-- Problem to solve --
Using the listing below, print exactly everything from the line with "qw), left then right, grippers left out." down to the line with "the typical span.", both included, and nothing more.

-- Records supplied --
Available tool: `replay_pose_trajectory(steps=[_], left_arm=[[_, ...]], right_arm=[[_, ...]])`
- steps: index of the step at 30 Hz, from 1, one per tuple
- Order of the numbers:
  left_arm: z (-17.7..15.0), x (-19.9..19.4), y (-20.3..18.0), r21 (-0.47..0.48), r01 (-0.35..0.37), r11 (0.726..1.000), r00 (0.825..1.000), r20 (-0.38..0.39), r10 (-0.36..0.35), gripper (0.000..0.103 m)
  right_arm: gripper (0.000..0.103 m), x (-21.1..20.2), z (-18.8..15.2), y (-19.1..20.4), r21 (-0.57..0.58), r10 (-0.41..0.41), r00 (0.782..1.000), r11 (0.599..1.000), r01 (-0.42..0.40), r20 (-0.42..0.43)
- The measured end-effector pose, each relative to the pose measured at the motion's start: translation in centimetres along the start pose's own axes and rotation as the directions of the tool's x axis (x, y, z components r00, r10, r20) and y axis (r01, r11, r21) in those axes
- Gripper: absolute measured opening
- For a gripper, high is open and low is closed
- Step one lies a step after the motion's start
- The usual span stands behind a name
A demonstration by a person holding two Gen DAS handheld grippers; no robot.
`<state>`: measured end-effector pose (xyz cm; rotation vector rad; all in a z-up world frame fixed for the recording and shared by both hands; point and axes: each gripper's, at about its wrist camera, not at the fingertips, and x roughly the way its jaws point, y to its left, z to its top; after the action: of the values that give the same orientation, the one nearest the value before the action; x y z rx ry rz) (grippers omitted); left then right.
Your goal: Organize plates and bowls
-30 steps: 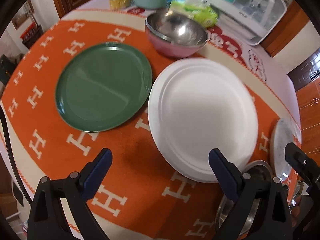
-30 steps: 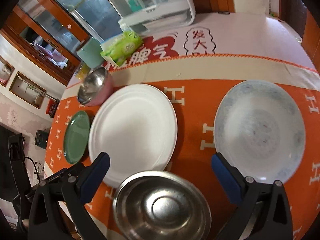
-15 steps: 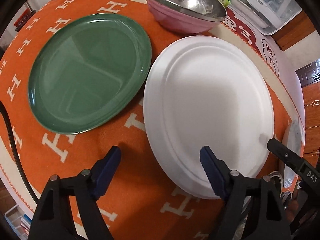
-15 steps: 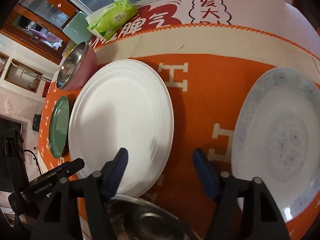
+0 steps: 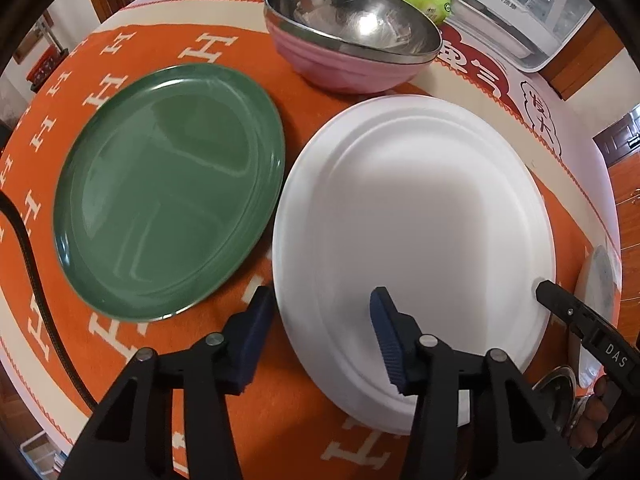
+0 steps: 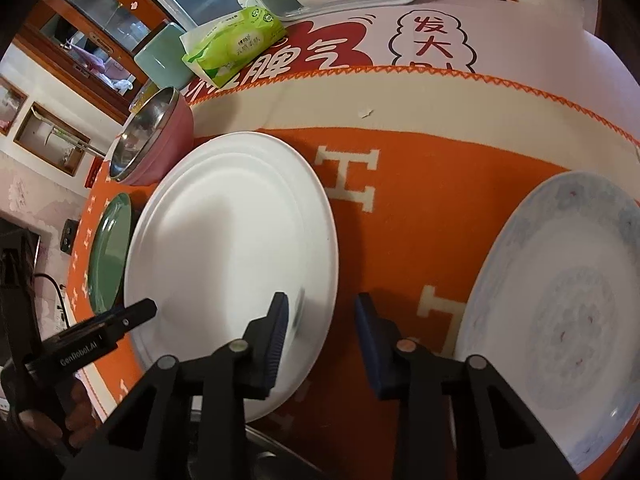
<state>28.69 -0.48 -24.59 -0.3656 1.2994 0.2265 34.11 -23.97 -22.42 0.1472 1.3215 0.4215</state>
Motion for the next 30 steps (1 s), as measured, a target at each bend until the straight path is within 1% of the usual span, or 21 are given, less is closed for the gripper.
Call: replay_pose_trajectory(steps=[4,6,9,11,12,17,22,25,30], left_arm=[[0.3,0.2,-0.4,0.007,-0.011,1.000,1.000,0.011,0.011,0.042],[0.5,0.3,-0.5,0.006,-0.020,1.000,1.000,0.018,0.020,0.036],[0.4,0.2,-0.2,0.001,-0.017,1.000,1.000,0.023,0.017,0.033],[0.4,0.2,-0.1,0.009,-0.018,1.000,1.000,0.022,0.018,0.032],[0.4,0.2,-0.1,0.014,-0.019,1.000,1.000,0.022,0.019,0.032],[0.2,0.0,0.1,0.009,-0.025,1.000,0.999,0.031,0.025,0.031],[0.0,-0.2,0.2,0.010,-0.025,1.000,0.999,0.041,0.024,0.031],[0.1,-0.5,0.0,0.009,-0.020,1.000,0.998,0.057,0.019,0.031],[0.3,-1.9,0.1,0.019,0.001,1.000,0.994,0.109,-0.003,0.030]], right_arm=[[0.031,0.0,0.0,0.1,-0.011,-0.004,1.000,1.000,0.004,-0.001],[0.030,0.0,0.0,0.1,-0.012,-0.004,1.000,1.000,0.004,-0.001],[0.029,0.0,0.0,0.2,-0.017,-0.005,1.000,1.000,0.005,-0.003],[0.027,0.1,0.0,0.4,-0.034,-0.004,1.000,0.999,0.004,-0.005],[0.022,0.1,0.0,0.5,-0.040,0.010,1.000,0.999,-0.010,-0.010],[0.021,0.2,-0.1,0.3,-0.011,0.016,1.000,1.000,-0.016,-0.004],[0.021,-0.2,-0.1,0.4,-0.015,0.014,1.000,1.000,-0.014,0.019],[0.021,-0.9,-0.1,0.6,-0.017,0.019,0.999,1.000,-0.018,0.048],[0.021,-2.4,-0.1,0.8,-0.018,0.028,0.993,0.999,-0.027,0.115]])
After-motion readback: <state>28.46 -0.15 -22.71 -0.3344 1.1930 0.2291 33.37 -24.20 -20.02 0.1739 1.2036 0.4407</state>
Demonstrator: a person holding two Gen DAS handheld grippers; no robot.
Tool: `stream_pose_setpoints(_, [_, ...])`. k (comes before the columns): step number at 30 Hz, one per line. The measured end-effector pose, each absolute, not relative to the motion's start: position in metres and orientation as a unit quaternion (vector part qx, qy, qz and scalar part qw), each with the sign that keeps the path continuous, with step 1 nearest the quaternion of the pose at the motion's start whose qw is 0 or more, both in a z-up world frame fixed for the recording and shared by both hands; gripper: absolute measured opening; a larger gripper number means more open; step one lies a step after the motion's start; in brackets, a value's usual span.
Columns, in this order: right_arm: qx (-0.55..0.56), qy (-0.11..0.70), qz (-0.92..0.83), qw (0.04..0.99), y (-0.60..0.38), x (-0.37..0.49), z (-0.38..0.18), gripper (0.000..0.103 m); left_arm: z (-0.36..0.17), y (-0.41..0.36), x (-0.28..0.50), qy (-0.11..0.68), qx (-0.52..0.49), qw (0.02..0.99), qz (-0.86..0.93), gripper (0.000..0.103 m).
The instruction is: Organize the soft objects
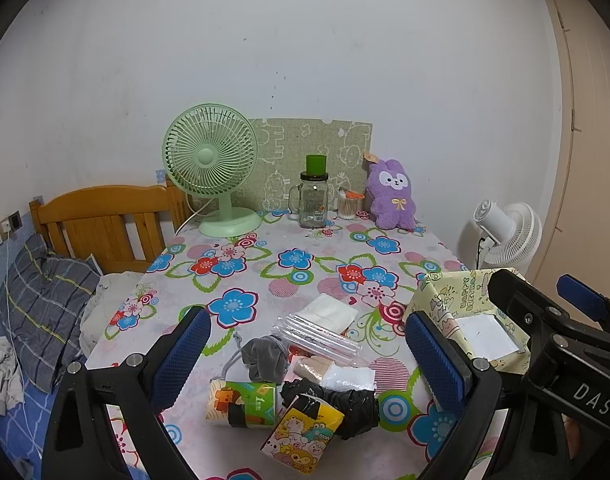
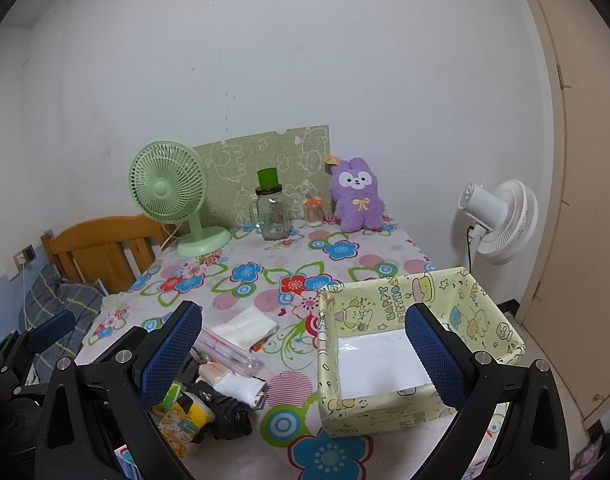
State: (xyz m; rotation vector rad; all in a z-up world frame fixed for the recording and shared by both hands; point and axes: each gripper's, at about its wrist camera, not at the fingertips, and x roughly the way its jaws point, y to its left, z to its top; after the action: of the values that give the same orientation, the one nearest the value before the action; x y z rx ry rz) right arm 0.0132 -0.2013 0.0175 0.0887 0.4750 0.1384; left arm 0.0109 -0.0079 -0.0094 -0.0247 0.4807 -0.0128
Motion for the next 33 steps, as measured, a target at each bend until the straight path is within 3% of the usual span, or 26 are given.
stream_pose_setpoints(33, [0.038, 0.226, 0.076, 0.970, -0.190, 0.014, 0.019, 0.102, -0.005, -0.006, 0.012, 0.238, -0.007, 0.971, -0.014, 0.098])
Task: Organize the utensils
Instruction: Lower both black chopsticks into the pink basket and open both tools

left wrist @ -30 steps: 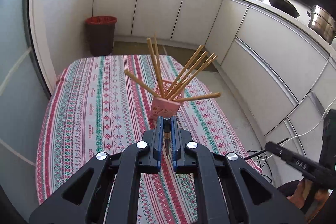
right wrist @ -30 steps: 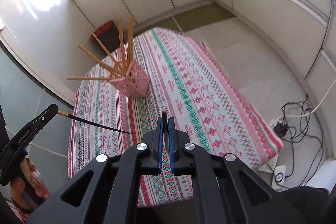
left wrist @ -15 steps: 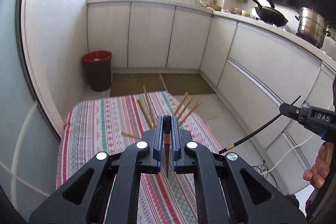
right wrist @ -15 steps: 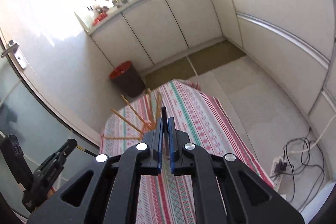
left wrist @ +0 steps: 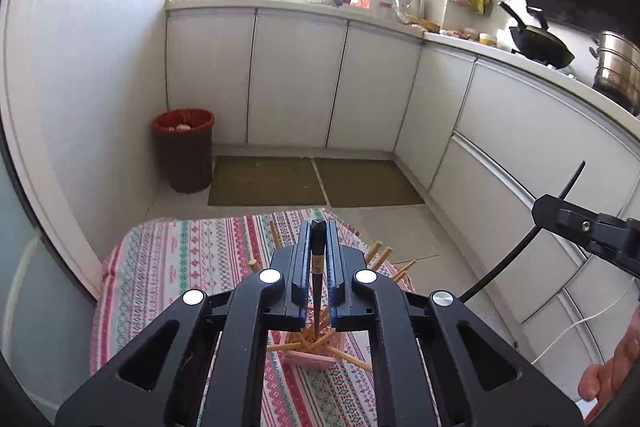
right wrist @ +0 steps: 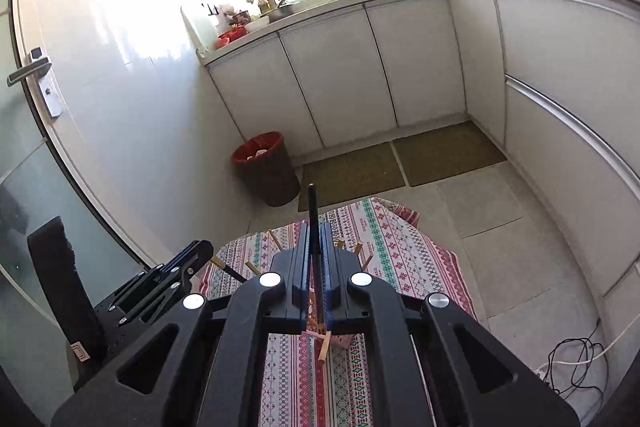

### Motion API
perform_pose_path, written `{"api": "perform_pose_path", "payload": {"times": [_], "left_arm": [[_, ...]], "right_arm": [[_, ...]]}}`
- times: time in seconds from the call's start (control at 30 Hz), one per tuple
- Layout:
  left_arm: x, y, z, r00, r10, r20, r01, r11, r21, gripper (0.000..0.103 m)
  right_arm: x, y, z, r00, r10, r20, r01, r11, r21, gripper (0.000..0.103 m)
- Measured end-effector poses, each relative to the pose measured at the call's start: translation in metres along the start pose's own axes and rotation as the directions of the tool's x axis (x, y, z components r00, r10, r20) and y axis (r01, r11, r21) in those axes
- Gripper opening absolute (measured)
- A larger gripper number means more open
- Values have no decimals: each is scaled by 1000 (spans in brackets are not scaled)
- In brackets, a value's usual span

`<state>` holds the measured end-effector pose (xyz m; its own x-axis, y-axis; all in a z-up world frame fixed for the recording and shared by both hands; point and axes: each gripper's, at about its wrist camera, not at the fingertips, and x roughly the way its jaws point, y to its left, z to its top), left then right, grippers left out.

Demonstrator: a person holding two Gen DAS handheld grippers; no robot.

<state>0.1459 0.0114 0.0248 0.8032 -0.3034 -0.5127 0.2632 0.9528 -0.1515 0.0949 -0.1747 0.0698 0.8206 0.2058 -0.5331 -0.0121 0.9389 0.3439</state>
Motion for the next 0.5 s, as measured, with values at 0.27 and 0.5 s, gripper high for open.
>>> {"api": "perform_pose_path", "payload": {"times": [0.27, 0.5], "left_arm": [[18, 37, -19, 999, -5, -32, 1, 991, -130, 20], [0, 51, -8, 1000, 21, 10, -18, 986, -169, 28]], "right_arm": [[53, 2, -12, 997, -24, -67, 23, 1000, -19, 5], [80, 5, -16, 995, -32, -94, 30, 999, -19, 5]]}}
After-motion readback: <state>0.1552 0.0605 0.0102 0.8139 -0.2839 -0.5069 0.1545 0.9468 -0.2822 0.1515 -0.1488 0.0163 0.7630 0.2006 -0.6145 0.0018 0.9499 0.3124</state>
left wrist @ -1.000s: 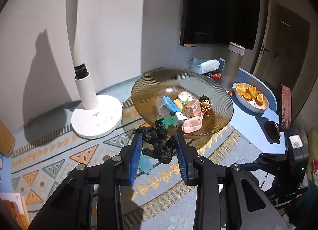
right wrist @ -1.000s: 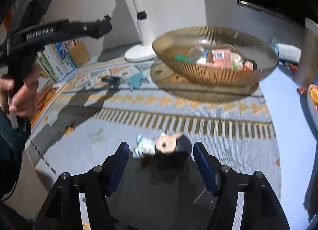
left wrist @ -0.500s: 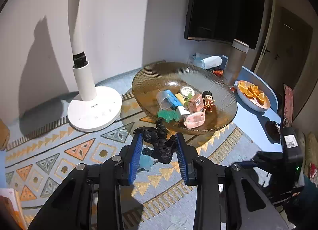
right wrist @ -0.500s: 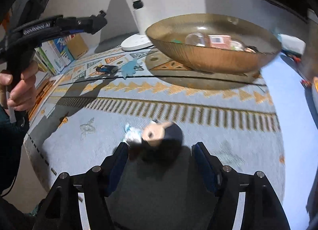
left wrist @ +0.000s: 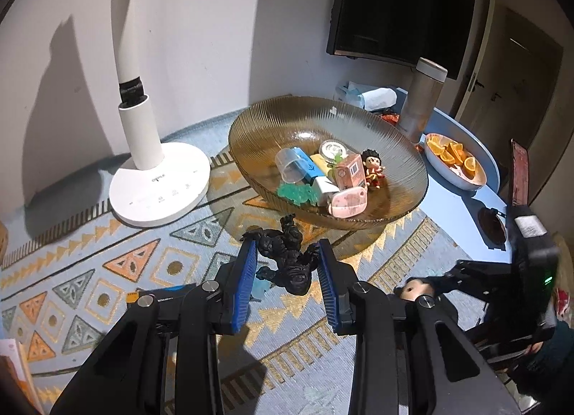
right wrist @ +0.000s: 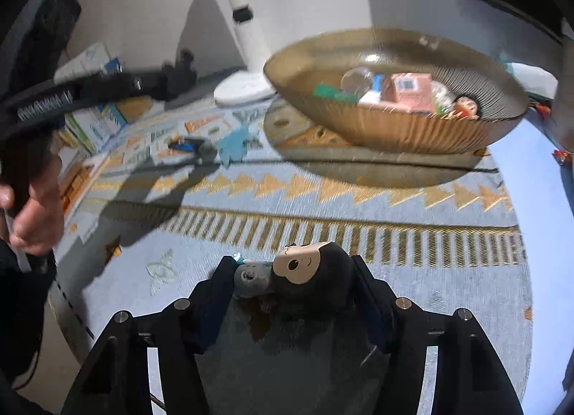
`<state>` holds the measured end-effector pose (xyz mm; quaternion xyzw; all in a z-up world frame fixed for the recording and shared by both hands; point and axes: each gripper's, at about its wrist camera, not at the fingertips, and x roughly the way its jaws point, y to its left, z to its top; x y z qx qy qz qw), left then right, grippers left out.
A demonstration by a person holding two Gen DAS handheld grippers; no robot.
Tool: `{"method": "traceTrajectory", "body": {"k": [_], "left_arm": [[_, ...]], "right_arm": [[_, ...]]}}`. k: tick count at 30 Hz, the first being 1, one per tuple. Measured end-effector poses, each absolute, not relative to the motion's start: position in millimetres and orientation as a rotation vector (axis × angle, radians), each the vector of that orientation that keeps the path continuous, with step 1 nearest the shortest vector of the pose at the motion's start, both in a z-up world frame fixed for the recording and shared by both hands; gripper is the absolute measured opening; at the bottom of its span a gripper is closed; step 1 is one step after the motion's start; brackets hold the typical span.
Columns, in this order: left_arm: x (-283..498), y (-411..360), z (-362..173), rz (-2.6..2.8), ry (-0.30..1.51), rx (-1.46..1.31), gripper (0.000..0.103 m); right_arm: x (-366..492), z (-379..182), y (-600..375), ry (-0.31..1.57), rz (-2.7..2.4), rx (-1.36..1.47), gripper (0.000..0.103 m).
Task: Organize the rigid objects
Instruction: 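Open both tools to drop both figures into the bowl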
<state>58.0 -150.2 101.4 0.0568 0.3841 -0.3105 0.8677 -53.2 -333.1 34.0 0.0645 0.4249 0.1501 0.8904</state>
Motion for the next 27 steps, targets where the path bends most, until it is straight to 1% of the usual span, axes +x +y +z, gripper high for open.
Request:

-- Solved exercise --
`<state>` holds the measured end-effector pose (xyz mm; quaternion xyzw; all in a z-up world frame fixed for the recording and shared by both hands; point and axes: each gripper's, at about its wrist camera, not at the fingertips, and x roughly the way its jaws point, y to its left, z to its top; x y z qx qy qz qw), left then right, grippers left out.
A demonstration by a person holding two Gen DAS handheld grippers; no robot.
Tool: `{"method": "traceTrajectory", "body": {"k": [_], "left_arm": [[_, ...]], "right_arm": [[_, ...]]}}`. k: tick count at 30 Hz, the first being 1, one per tuple. Measured end-effector poses, each absolute, not relative to the motion's start: position in millimetres and orientation as a rotation vector (axis × angle, radians), each the vector of that orientation that keeps the path continuous, with step 1 nearest the shortest vector of the pose at the motion's start, both in a z-up world frame fixed for the recording and shared by both hands; gripper is the absolute measured opening; at the bottom of its span a gripper is closed; step 1 is one step after the motion's start; brackets hold the typical span.

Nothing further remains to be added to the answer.